Today, infinitely more money is spent on education than was spent on education in President Roosevelt’s day, and a vastly higher percentage of it is wasted, so cutting education spending would be good for America over both the short run and the long run. “Over the last few decades,” education spending “per student has nearly tripled” in inflation-adjusted terms “while test scores at the end of high school are flat.” Cutting education spending would help the economy by redirecting money that is currently wasted on useless degree programs, diploma mills, and ideological fads to more productive sectors of the economy that are currently starved for cash. It would also result in some young people getting a useful job rather than wasting years getting a government-subsidized degree in a useless college major (thanks to an educational arms race for credentials fueled by government subsidies, 5,057 janitors now have advanced degrees like Ph.D’s; 317,000 waiters and waitresses have liberal arts degrees;  and”17,000,000 Americans with college degrees are doing jobs that . . . require less than the skill levels associated with a bachelor’s degree.”  Due to credential inflation, the “master’s degree has become the new bachelor’s degree,” serving as the entry-level degree in some occupations that once didn’t even require a college degree).

The Obama administration wants to send 8 million more people to college, ignoring the credit-rating agency Moody’s, which recently reported on the declining value of liberal-arts majors.

College students seem to learn less and less each year: 36 percent of college graduates learn little or nothing, many courses require little reading, and today’s students  spend “50% less time studying compared with students a few decades ago.”

Some colleges seem to focus on anything other than learning — like their obsession with “diversity.”  Earlier, I wrote about college students selling sex to pay for their inflated tuitions.  Now, there’s another way to use your sex life or fantasies (real or imaginary) to pay for your tuition: Elmhurst College is now asking students if “you consider yourself a member of the LGBT (lesbian, gay, bisexual, transgendered) community?”; if you answer yes, you may qualify for a scholarship designed to promote “diversity.” (Some state colleges in California have advertised sexual-orientation-based scholarships for gays as well, which appears to violate the California state constitution’s equal-protection clause, which applies strict scrutiny to sexual-orientation-based classifications (see In re Marriage Cases (2008)), and treats discrimination as presumptively unconstitutional even when it is against the majority rather than the minority (see Connerly v. State Personnel Board (2001).)

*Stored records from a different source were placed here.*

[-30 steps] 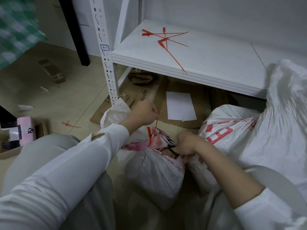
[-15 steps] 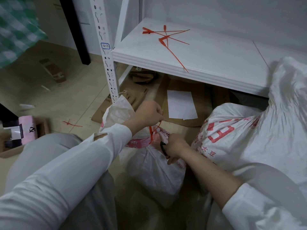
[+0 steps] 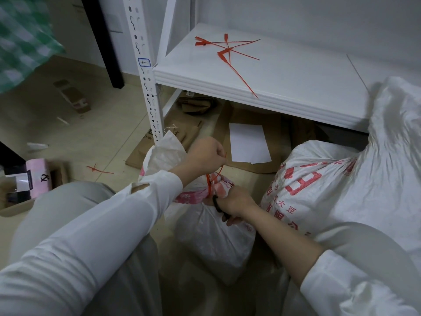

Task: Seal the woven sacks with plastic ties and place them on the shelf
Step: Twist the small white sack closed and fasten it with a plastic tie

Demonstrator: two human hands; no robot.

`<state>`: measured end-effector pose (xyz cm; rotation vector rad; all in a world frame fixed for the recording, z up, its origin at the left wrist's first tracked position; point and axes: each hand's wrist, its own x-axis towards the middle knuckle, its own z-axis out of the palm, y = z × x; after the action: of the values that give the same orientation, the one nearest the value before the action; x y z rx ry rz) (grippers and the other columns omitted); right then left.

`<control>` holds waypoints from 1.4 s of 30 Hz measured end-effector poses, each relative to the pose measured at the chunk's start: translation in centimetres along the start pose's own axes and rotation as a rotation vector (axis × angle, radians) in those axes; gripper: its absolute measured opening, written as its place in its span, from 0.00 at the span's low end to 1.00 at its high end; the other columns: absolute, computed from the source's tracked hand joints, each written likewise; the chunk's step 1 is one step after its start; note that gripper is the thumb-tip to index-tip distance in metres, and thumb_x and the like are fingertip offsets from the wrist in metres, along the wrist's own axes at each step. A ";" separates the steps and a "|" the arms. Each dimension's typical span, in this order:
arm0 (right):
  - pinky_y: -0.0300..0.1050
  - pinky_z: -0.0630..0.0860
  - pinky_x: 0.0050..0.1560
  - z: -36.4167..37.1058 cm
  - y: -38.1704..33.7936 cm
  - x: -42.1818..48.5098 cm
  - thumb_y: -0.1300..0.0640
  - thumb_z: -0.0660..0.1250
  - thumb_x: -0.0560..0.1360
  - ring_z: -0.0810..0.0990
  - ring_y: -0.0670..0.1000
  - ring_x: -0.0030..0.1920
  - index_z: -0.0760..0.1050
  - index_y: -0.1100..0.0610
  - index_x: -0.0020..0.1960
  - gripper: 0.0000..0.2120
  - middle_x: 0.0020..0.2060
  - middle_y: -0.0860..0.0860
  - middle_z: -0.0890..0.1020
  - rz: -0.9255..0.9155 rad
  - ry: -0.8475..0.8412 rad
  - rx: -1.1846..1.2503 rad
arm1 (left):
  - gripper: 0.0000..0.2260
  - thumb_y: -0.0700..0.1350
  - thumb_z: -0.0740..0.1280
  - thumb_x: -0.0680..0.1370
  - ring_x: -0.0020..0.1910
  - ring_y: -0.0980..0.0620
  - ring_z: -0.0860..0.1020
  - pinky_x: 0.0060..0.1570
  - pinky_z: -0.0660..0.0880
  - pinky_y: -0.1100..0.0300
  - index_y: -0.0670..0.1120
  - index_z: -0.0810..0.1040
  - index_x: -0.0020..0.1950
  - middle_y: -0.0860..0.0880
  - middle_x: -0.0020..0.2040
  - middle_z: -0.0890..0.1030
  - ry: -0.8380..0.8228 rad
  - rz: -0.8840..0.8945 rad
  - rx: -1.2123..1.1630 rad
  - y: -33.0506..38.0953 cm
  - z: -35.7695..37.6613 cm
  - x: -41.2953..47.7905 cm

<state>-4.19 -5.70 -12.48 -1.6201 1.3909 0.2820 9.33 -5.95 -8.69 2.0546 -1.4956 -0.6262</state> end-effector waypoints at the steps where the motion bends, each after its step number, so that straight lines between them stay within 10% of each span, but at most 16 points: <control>1: 0.41 0.79 0.31 0.1 0.0 0.1 0.43 0.70 0.73 0.82 0.52 0.28 0.77 0.61 0.42 0.19 0.32 0.56 0.83 -0.001 0.008 0.011 | 0.06 0.42 0.71 0.74 0.40 0.55 0.79 0.43 0.77 0.61 0.42 0.84 0.37 0.48 0.40 0.83 -0.005 0.008 0.001 0.1 0.0 0.0; 14: 0.38 0.74 0.23 0.7 -0.1 1.5 0.38 0.68 0.71 0.81 0.53 0.25 0.76 0.63 0.41 0.26 0.33 0.59 0.84 0.064 0.092 0.267 | 0.06 0.43 0.74 0.72 0.35 0.57 0.76 0.37 0.72 0.62 0.42 0.84 0.37 0.56 0.31 0.77 -0.115 0.063 0.019 1.3 0.3 -0.4; 28: 0.31 0.61 0.15 1.4 -0.7 1.8 0.47 0.59 0.81 0.68 0.41 0.12 0.70 0.59 0.32 0.23 0.12 0.46 0.71 -0.015 0.072 -0.019 | 0.10 0.40 0.71 0.74 0.35 0.53 0.78 0.33 0.71 0.65 0.46 0.80 0.32 0.50 0.34 0.80 -0.030 -0.014 0.003 0.6 0.3 -0.2; 36: 0.35 0.62 0.22 0.9 -0.2 1.7 0.42 0.57 0.78 0.68 0.50 0.21 0.76 0.61 0.45 0.23 0.30 0.56 0.82 0.021 0.142 0.337 | 0.07 0.41 0.74 0.70 0.39 0.43 0.81 0.38 0.79 0.53 0.38 0.83 0.34 0.40 0.35 0.82 -0.129 -0.004 0.005 0.7 0.4 0.1; 42: 0.37 0.63 0.24 0.3 -0.9 1.5 0.53 0.52 0.80 0.69 0.51 0.22 0.73 0.60 0.43 0.16 0.25 0.55 0.79 -0.049 0.116 0.121 | 0.07 0.42 0.74 0.71 0.38 0.50 0.80 0.38 0.78 0.58 0.39 0.84 0.36 0.45 0.37 0.83 -0.116 0.052 0.030 0.9 0.3 -0.3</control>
<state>-2.76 -6.54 -13.24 -1.5890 1.4249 0.0746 8.43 -5.97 -8.34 2.0256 -1.6275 -0.7169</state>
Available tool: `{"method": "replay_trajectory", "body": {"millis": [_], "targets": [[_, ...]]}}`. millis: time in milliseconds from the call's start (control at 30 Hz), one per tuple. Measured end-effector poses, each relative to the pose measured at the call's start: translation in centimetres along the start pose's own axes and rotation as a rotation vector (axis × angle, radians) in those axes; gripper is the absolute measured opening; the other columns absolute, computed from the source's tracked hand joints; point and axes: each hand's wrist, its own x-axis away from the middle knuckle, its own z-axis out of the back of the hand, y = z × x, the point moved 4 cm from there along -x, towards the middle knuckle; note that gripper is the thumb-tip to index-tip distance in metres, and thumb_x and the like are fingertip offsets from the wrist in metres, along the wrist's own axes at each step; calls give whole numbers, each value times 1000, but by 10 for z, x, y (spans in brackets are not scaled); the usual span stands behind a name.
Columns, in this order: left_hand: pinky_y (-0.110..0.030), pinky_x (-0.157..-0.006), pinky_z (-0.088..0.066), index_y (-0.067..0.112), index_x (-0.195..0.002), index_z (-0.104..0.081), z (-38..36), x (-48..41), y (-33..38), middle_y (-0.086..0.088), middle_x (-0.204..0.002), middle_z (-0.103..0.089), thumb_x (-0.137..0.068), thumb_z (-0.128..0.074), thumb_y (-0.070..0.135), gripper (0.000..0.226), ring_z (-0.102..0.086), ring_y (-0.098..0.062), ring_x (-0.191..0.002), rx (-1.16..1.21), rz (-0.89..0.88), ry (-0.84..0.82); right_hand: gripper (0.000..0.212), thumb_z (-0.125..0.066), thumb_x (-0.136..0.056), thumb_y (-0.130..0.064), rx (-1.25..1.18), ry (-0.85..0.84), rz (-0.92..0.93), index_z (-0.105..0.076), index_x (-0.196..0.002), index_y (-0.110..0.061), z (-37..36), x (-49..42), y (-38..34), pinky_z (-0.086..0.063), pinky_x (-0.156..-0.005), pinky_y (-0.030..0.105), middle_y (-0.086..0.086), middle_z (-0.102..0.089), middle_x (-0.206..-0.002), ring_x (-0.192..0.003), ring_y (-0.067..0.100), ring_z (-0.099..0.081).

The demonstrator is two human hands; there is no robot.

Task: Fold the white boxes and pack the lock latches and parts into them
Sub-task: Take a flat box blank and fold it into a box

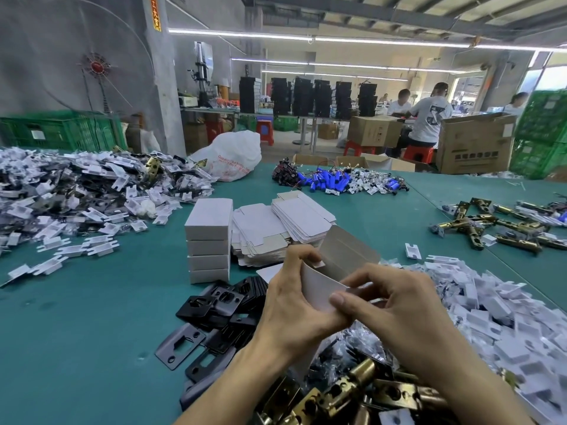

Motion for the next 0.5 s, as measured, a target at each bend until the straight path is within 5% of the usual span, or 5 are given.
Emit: {"method": "replay_trajectory", "body": {"millis": [100,233,300,400,500], "targets": [[-18,-50,-42,36,-95,-39,0,0,2,4,-82,-56,-61,-83,42,56,-52,-2,-61,-30,-29,-12,13,-81,-73,-36,12,-30,-7,-74,-73,-25,2,-1,1,-57,-60,31,-12,-71,-69,-66,6,-69],[-34,-47,-46,32,-94,-38,0,1,2,-2,-77,-55,-61,-81,45,56,-54,-13,-60,-35,-39,-33,15,-79,-73,-44,64,-21,7,-74,-76,-31,4,1,3,-57,-64,33,-11,-69,-76,-67,7,-68],[-33,-50,-48,34,-95,-38,1,1,3,2,-80,-58,-62,-82,45,56,-56,-11,-62,-34,-46,-27,17,-78,-77,-44,48,-26,31,-72,-92,-39,3,1,3,-58,-70,33,-14,-67,-93,-78,7,-68],[-19,-57,-47,42,-101,-38,2,1,5,18,-94,-60,-62,-84,42,60,-60,-5,-71,-43,-42,-22,51,-78,-83,-33,-14,-35,131,-55,-126,-50,1,1,-5,-58,-77,27,-20,-65,-115,-99,6,-67],[-29,-64,-53,40,-111,-35,0,2,5,16,-101,-60,-64,-80,43,64,-64,-9,-80,-55,-27,-54,51,-69,-84,-36,-242,-15,79,-51,-130,-51,1,0,-7,-58,-76,25,-17,-72,-106,-91,9,-72]]}}
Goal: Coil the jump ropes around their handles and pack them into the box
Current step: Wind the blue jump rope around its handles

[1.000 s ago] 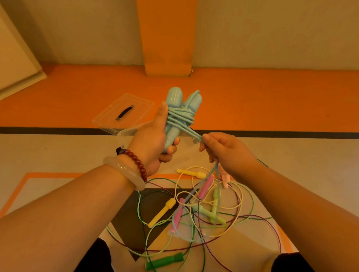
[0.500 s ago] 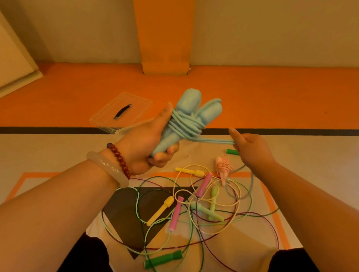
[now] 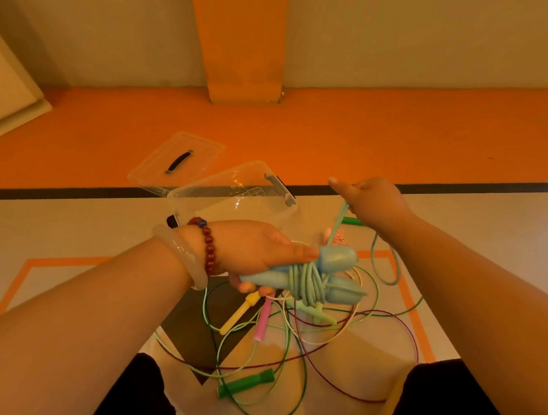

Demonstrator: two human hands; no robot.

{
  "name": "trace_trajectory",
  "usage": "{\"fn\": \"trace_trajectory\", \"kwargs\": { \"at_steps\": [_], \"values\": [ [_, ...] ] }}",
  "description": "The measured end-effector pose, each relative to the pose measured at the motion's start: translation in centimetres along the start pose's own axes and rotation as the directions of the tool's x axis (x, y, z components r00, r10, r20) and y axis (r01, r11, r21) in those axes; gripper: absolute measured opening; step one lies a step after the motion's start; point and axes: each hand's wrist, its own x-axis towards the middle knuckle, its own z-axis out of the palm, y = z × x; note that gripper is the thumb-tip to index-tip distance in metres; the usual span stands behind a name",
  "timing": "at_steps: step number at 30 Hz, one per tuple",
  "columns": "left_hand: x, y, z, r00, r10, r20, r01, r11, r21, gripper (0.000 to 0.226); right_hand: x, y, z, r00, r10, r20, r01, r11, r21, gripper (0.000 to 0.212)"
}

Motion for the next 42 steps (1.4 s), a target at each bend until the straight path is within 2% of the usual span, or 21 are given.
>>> {"fn": "trace_trajectory", "kwargs": {
  "at_steps": [3,6,10,13,16,19,21,24,27,30,32,35,38,40,42],
  "values": [
    [0.8,0.1,1.1,0.997,-0.072,0.012,0.07,0.986,0.152,0.075,-0.5,-1.4,0.8,0.998,-0.064,0.021,0.065,0.997,-0.051,0.061],
    [1.6,-0.3,1.5,0.992,-0.082,-0.099,0.108,0.945,0.308,0.056,-1.3,-3.0,1.4,0.983,-0.182,0.036,0.184,0.98,-0.069,0.06],
    [2.2,-1.2,1.7,0.976,-0.051,-0.21,0.132,0.911,0.392,0.065,-2.8,-4.8,1.7,0.938,-0.341,0.063,0.346,0.927,-0.143,0.06],
    [2.2,-1.0,2.3,0.981,-0.062,-0.186,0.126,0.927,0.354,0.059,-3.3,-5.2,2.1,0.93,-0.364,0.053,0.368,0.912,-0.183,0.059],
    [2.3,-0.6,3.4,0.987,0.024,-0.157,0.027,0.948,0.316,0.044,-3.2,-4.9,2.3,0.946,-0.323,0.027,0.319,0.914,-0.25,0.06],
    [2.4,-0.5,4.3,0.988,0.052,-0.148,0.008,0.927,0.375,0.051,-2.9,-4.5,2.1,0.951,-0.309,-0.015,0.283,0.889,-0.361,0.061],
    [2.5,-0.4,4.4,0.989,0.035,-0.146,0.024,0.923,0.384,0.051,-2.9,-4.5,1.8,0.945,-0.324,-0.049,0.285,0.887,-0.364,0.062],
    [2.5,-0.3,3.8,0.983,0.055,-0.175,0.005,0.946,0.325,0.044,-3.0,-5.2,1.3,0.911,-0.405,-0.079,0.363,0.877,-0.315,0.064],
    [2.7,-0.9,2.4,0.951,0.002,-0.309,0.071,0.972,0.224,0.055,-3.4,-6.1,0.4,0.873,-0.477,-0.106,0.428,0.851,-0.303,0.065],
    [2.7,-1.8,0.3,0.855,-0.051,-0.515,0.119,0.988,0.1,0.049,-3.9,-6.6,-0.4,0.873,-0.474,-0.117,0.43,0.86,-0.275,0.067],
    [2.8,-2.3,-0.5,0.804,-0.053,-0.593,0.098,0.994,0.043,0.05,-4.1,-6.9,-0.4,0.879,-0.462,-0.115,0.422,0.868,-0.262,0.068],
    [2.9,-2.7,0.1,0.822,-0.035,-0.568,0.095,0.993,0.077,0.045,-4.1,-6.9,-0.3,0.903,-0.427,-0.053,0.415,0.895,-0.161,0.062],
    [3.0,-2.8,1.5,0.864,0.0,-0.504,0.165,0.944,0.284,0.049,-3.7,-6.6,-0.8,0.917,-0.392,0.07,0.396,0.917,-0.052,0.053],
    [3.1,-3.0,1.8,0.883,-0.031,-0.468,0.211,0.918,0.336,0.053,-3.6,-6.4,-1.2,0.903,-0.387,0.185,0.403,0.913,-0.059,0.051],
    [3.1,-3.2,1.6,0.89,-0.071,-0.45,0.242,0.911,0.334,0.056,-3.7,-6.4,-1.8,0.879,-0.361,0.312,0.41,0.906,-0.104,0.041]
  ]
}}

The University of California claims to have cut spending “to the bone,” but it is expanding spending on its vast “diversity” apparatus:

The University of California at San Diego, for example, is creating a new full-time “vice chancellor for equity, diversity, and inclusion.” This position would augment UC San Diego’s already massive diversity apparatus, which includes the Chancellor’s Diversity Office, the associate vice chancellor for faculty equity, the assistant vice chancellor for diversity, the faculty equity advisors, the graduate diversity coordinators, the staff diversity liaison, the undergraduate student diversity liaison, the graduate student diversity liaison, the chief diversity officer, the director of development for diversity initiatives, the Office of Academic Diversity and Equal Opportunity, the Committee on Gender Identity and Sexual Orientation Issues, the Committee on the Status of Women, the Campus Council on Climate, Culture and Inclusion, the Diversity Council, and the directors of the Cross-Cultural Center, the Lesbian Gay Bisexual Transgender Resource Center, and the Women’s Center.